▸ Task details: Exactly the lines below starting at the line with "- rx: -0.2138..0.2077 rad" and ending at the line with "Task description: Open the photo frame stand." are wanted, with both ends included. Leave out the pictures and add no other lines.

▸ Material for this exercise:
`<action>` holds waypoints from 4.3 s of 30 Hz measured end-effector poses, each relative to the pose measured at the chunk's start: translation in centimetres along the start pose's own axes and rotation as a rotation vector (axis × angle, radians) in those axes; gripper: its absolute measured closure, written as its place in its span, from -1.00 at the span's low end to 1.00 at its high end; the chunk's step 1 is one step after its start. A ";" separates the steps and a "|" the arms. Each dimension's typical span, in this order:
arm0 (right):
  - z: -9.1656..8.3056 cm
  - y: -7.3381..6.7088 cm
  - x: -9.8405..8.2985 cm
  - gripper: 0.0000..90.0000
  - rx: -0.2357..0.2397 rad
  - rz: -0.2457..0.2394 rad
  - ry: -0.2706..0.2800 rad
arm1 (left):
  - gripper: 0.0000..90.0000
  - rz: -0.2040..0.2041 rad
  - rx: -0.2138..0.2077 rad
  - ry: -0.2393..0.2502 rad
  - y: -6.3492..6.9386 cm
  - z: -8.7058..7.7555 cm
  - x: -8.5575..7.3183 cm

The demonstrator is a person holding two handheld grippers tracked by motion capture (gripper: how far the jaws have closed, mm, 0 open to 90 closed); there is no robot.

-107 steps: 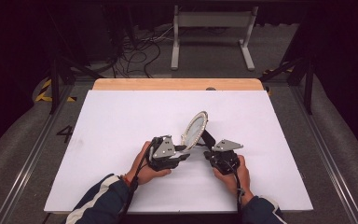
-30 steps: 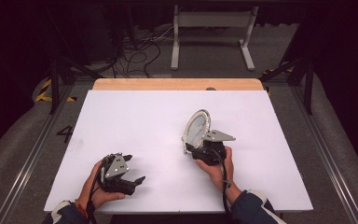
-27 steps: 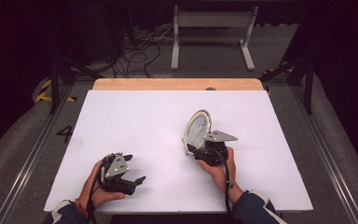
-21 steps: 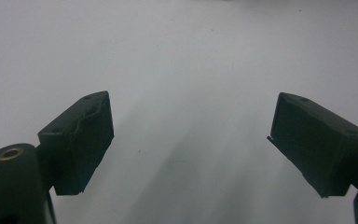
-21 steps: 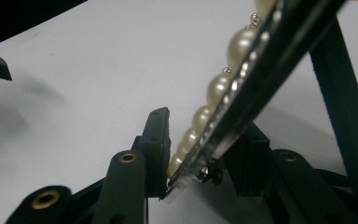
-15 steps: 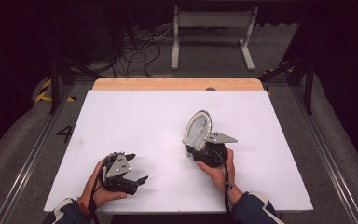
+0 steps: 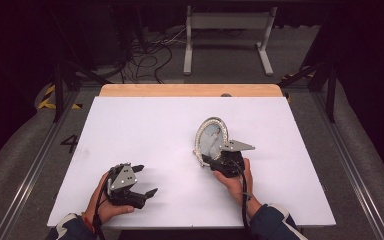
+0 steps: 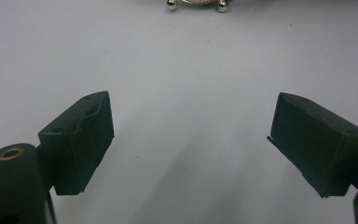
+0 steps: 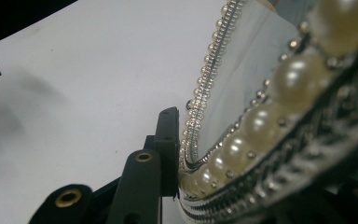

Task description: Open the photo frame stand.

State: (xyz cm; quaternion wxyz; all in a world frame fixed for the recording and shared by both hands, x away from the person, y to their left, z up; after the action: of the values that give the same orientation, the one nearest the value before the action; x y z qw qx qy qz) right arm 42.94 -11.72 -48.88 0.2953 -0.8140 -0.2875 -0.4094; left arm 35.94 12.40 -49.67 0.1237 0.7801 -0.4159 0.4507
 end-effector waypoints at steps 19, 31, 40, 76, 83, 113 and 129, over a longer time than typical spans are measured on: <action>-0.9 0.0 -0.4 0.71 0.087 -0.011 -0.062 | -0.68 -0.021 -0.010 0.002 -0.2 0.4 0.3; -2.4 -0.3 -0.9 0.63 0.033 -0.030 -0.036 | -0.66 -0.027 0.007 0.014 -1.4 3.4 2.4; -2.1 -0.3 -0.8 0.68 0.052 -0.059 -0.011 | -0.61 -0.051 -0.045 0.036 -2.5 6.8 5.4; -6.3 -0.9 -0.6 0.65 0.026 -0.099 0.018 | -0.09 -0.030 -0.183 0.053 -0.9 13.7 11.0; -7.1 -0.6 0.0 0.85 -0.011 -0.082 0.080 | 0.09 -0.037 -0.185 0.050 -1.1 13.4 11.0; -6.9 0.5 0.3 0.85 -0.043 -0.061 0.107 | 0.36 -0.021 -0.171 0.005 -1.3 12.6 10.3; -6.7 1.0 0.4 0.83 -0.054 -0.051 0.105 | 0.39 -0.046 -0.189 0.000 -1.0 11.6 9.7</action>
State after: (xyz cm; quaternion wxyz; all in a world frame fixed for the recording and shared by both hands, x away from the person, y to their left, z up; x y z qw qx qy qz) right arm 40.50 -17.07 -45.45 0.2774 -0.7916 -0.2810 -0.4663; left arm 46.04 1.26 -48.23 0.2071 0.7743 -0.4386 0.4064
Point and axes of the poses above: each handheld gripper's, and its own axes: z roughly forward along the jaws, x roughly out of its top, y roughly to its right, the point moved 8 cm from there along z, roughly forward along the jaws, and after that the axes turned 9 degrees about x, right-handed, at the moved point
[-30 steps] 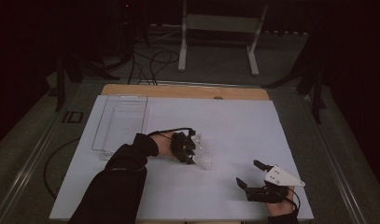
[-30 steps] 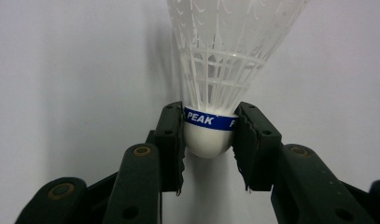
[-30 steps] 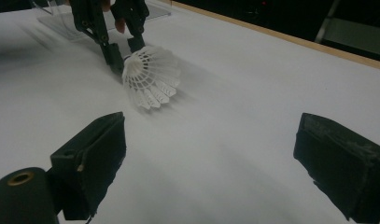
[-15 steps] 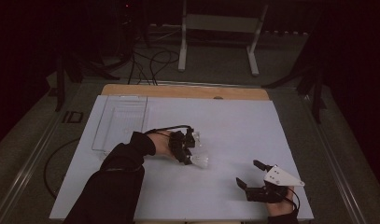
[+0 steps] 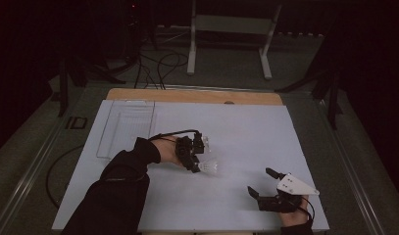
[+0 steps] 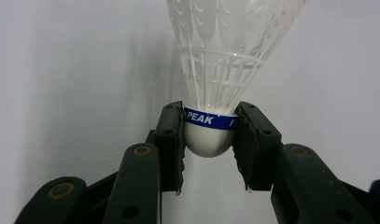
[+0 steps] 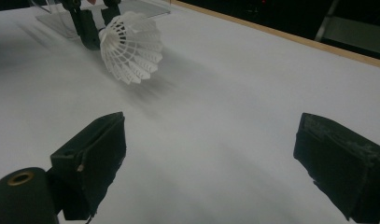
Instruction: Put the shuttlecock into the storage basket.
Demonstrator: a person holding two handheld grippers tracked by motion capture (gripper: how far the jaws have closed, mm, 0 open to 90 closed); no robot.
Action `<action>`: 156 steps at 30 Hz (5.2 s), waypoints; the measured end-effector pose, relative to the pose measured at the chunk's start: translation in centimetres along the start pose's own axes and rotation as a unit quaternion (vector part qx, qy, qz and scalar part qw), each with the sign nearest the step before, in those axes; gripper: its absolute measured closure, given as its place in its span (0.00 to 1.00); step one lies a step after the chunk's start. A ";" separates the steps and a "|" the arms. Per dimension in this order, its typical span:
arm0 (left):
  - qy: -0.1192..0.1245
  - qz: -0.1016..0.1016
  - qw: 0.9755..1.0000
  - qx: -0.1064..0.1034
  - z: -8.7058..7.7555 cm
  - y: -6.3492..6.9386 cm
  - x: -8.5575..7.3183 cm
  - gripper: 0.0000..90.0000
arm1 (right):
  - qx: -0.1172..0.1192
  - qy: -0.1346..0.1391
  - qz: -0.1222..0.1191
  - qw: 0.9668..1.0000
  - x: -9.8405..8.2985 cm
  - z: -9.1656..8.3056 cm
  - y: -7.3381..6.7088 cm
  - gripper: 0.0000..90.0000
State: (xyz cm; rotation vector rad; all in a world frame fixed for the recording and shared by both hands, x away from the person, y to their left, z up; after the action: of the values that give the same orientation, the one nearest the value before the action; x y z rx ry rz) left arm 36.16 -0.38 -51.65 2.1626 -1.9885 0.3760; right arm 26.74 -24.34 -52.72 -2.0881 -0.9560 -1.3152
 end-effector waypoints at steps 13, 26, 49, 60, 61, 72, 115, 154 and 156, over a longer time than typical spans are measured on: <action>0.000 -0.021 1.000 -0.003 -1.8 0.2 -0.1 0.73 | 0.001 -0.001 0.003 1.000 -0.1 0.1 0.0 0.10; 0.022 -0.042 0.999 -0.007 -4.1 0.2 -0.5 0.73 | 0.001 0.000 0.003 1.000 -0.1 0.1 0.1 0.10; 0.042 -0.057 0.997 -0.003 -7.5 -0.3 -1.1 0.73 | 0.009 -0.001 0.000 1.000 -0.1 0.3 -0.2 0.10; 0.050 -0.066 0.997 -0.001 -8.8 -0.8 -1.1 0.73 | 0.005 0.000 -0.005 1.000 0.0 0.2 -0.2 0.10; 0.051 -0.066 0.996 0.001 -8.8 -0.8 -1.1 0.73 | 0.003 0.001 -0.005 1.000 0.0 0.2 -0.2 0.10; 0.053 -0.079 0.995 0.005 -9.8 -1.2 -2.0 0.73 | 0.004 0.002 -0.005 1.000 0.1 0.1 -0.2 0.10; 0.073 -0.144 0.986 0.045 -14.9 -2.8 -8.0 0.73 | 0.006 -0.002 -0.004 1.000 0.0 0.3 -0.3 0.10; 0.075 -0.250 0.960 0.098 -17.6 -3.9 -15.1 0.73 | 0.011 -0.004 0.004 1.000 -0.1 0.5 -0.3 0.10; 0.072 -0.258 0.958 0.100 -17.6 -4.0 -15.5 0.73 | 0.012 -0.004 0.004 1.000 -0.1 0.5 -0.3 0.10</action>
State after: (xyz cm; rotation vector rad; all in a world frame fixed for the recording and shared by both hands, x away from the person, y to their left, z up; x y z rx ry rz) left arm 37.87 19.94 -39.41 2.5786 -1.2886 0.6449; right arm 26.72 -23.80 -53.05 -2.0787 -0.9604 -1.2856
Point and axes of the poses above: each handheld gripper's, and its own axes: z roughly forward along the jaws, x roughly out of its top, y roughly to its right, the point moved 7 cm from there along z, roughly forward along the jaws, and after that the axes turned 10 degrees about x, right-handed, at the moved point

▸ Response area:
  - rx: -0.2138..0.2077 rad
  - ry: -0.2393..0.2502 rad
  - y: -6.3492..6.9386 cm
  - z: -8.7058..7.7555 cm
  - x: -8.5575..7.3183 cm

The demonstrator is a person holding two handheld grippers tracked by motion capture (gripper: how far the jaws have closed, mm, 0 open to 90 closed); there is no robot.

-107 steps: 
-30 steps: 
-27 steps: 
-21 steps: 
-21 steps: 
-15 steps: 
+0 steps: 
+0 steps: 
+0 steps: 

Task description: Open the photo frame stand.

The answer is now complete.